SmolLM2-135M Arabic End-of-Utterance Detector
Fine-tuned SmolLM2-135M model for detecting end-of-utterance (EOU) in Arabic conversations.
Model Description
This model predicts when an Arabic speaker has finished their turn in a conversation based on transcribed speech. It's designed for real-time voice assistants, LiveKit agents, and conversational AI systems.
Key Features:
- 🎯 High Accuracy: F1-Score of 0.913
- 🌍 Multi-Dialect: Supports Levantine, Egyptian, and Gulf Arabic
- ⚡ Fast Inference: <50ms per prediction on GPU
- 🔄 Context-Aware: Can use previous utterances for better predictions
- 🎙️ Production-Ready: Integrated with LiveKit for real-time use
Performance
| Metric | Score |
|---|---|
| F1 Score | 0.913 |
| Accuracy | 0.913 |
| Precision | 0.906 |
| Recall | 0.921 |
| AUC-ROC | 0.958 |
Inference Speed:
- CPU: 30-50ms per prediction
- GPU (RTX 4070): 10-20ms per prediction
- Batch (32 samples): 3-6ms per prediction
Training Details
Training Data
- Dataset: Reverb/arabic-eou-conversations
- Total Examples: 11,660 (balanced 50/50 EOU/NOT_EOU)
- Dialects:
- Levantine (شامي)
- Egyptian (مصري)
- Gulf (خليجي)
- Split: 80% train, 10% validation, 10% test
Training Configuration
- Base Model: HuggingFaceTB/SmolLM2-135M
- Parameters: 135 million
- Hardware: NVIDIA RTX 4070 (8GB VRAM)
- Batch Size: 32 (effective: 64 with gradient accumulation)
- Learning Rate: 2e-5
- Epochs: 5
- Optimizer: AdamW
- Mixed Precision: FP16
Usage
Quick Start
from transformers import AutoTokenizer, AutoModelForSequenceClassification
import torch
# Load model and tokenizer
model = AutoModelForSequenceClassification.from_pretrained(
"Reverb/smollm2-135m-arabic-eou"
)
tokenizer = AutoTokenizer.from_pretrained(
"Reverb/smollm2-135m-arabic-eou"
)
# Predict
text = "شو رأيك نروح نتغدا؟"
inputs = tokenizer(text, return_tensors="pt")
with torch.no_grad():
outputs = model(**inputs)
probs = torch.softmax(outputs.logits, dim=-1)
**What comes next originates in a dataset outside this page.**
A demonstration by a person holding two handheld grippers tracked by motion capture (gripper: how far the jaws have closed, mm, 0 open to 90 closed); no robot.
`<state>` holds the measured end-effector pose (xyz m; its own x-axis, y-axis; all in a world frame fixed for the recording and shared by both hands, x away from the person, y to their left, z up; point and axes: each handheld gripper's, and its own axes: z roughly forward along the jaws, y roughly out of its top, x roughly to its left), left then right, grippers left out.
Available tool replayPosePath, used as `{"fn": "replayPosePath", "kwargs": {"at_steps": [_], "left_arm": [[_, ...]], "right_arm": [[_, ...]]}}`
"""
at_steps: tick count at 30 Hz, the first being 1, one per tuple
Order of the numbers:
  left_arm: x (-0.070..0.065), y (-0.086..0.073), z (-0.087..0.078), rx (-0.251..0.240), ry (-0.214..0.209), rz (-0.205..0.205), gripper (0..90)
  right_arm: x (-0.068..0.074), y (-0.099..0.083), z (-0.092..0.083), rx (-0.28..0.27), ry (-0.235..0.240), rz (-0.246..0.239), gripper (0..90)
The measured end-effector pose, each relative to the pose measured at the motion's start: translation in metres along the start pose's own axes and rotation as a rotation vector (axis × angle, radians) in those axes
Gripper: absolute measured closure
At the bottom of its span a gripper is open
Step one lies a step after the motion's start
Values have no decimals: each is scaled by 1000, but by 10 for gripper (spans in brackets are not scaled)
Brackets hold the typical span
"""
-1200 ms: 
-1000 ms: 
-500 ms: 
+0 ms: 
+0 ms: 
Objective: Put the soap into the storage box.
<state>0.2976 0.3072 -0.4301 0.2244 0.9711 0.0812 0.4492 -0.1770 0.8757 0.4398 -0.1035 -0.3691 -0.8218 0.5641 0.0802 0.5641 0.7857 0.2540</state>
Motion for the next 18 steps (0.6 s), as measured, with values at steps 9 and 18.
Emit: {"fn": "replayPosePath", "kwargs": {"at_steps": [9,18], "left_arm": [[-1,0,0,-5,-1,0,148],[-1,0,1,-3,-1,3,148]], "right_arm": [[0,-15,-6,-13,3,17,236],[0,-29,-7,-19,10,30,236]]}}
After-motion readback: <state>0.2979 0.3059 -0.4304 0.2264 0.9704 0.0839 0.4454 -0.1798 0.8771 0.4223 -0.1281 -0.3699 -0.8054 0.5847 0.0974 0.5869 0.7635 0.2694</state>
prediction = torch.argmax(probs, dim=-1).item()
confidence = probs[0][prediction].item()
print(f"EOU: {prediction == 1}, Confidence: {confidence:.3f}")
# Output: EOU: True, Confidence: 0.952
With Context
# Using previous utterance as context
context = "كيف حالك؟"
current = "الحمد لله بخير"
text_with_context = f"{context} [SEP] {current}"
inputs = tokenizer(text_with_context, return_tensors="pt", max_length=256, truncation=True)
with torch.no_grad():
outputs = model(**inputs)
probs = torch.softmax(outputs.logits, dim=-1)
is_eou = torch.argmax(probs, dim=-1).item() == 1
confidence = probs[0][1 if is_eou else 0].item()
print(f"EOU: {is_eou}, Confidence: {confidence:.3f}")
Batch Prediction
texts = [
"شو رأيك", # Partial - NOT_EOU
"شو رأيك نروح نتغدا؟" # Complete - EOU
]
inputs = tokenizer(texts, return_tensors="pt", padding=True, truncation=True, max_length=256)
with torch.no_grad():
outputs = model(**inputs)
probs = torch.softmax(outputs.logits, dim=-1)
predictions = torch.argmax(probs, dim=-1)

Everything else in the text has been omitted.